Electro-oxidative removal of five antibiotics of different classes and their mixture using Ti/Sb-SnO2/PbO2 anode: Kinetics, degradation pathway, and toxicity evaluation

Abstract

In this study, electro-oxidation of representative antibiotics of five different classes viz. sulfonamides (sulfamethoxazole), penicillin (ampicillin), tetracycline (tetracycline), aminoglycoside (streptomycin), macrolide (erythromycin), and the mixture of representative antibiotics by Ti/Sb-SnO2/PbO2 anode were studied. Ti/Sb-SnO2/PbO2 anode was synthesized and characterized by SEM, EDAX, XRD, CV, and LSV analysis. The physical characterization revealed the compact nature of the PbO2 crystals, composition, and crystal arrangement in β-planes. Further, CV and LSV confirmed the electrode stability under the operating condition with high oxygen evolution potential.
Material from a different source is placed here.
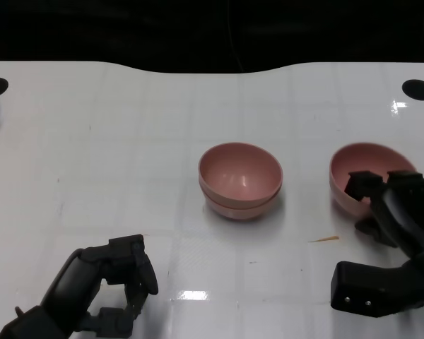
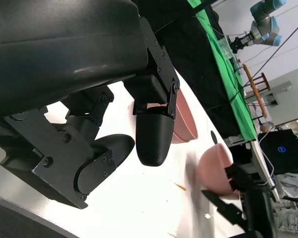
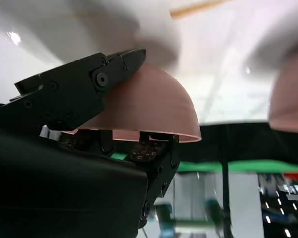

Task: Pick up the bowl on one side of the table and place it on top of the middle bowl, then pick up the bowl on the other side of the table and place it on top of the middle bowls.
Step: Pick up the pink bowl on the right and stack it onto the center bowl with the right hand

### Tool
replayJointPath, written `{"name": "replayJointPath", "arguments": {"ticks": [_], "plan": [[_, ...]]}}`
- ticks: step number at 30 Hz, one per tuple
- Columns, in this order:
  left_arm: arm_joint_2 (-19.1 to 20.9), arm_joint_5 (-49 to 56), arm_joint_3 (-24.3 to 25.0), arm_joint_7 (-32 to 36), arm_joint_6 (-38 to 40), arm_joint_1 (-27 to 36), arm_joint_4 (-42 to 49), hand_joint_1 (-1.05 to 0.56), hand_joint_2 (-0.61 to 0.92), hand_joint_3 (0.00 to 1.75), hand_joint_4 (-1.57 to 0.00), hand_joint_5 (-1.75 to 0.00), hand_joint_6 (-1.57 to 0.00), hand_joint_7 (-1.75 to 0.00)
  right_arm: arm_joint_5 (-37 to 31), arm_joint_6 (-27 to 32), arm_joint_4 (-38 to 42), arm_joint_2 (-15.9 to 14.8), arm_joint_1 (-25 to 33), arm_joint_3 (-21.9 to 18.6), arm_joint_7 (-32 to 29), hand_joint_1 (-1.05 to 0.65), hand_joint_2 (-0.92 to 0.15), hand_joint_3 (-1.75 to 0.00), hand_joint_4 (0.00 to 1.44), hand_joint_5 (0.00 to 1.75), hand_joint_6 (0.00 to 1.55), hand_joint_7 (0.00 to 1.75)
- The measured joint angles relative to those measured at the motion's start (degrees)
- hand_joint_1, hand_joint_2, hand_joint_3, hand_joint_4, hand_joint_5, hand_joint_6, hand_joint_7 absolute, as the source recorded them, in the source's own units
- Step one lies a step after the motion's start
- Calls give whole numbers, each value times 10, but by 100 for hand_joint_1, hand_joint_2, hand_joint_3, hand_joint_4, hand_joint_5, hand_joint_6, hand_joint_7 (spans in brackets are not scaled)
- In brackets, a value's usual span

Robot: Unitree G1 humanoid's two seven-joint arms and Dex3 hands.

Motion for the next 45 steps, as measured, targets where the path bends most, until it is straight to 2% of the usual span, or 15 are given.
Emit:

The in situ generated reactive oxygen species, such as hydroxyl radicals, hydrogen peroxide, and sulfate radicals, were quantified. Sulfamethoxazole was used as a model antibiotic to study the effect of current density (10–40 mA cm−2), initial concentration (100–1000 μg L−1), and water matrix (25 mM sodium sulfate and secondary effluent). The kinetic constants were determined by adopting a non-linear regression model and curve fitting. The optimum current density was 30 mA cm−2 with k1 = 0.4162 min−1. Under the optimum conditions, degradation of antibiotics was >99 % irrespective of the antibiotic class. The intermediates were identified by LC-MS/MS analysis, and a complete electro-oxidation pathway was proposed for five antibiotics of different classes. The toxicity of the representative antibiotics and mixture was evaluated by V. fischeri bioluminescence inhibition. Overall, the toxicity was found to decrease, and extending the treatment time ensures effective eco-toxicity reduction by allowing safe discharge of the treated water. The observed results confirm that the electro-oxidation with Ti/Sb-SnO2/PbO2 anode is an effective and a low-cost alternative for BDD.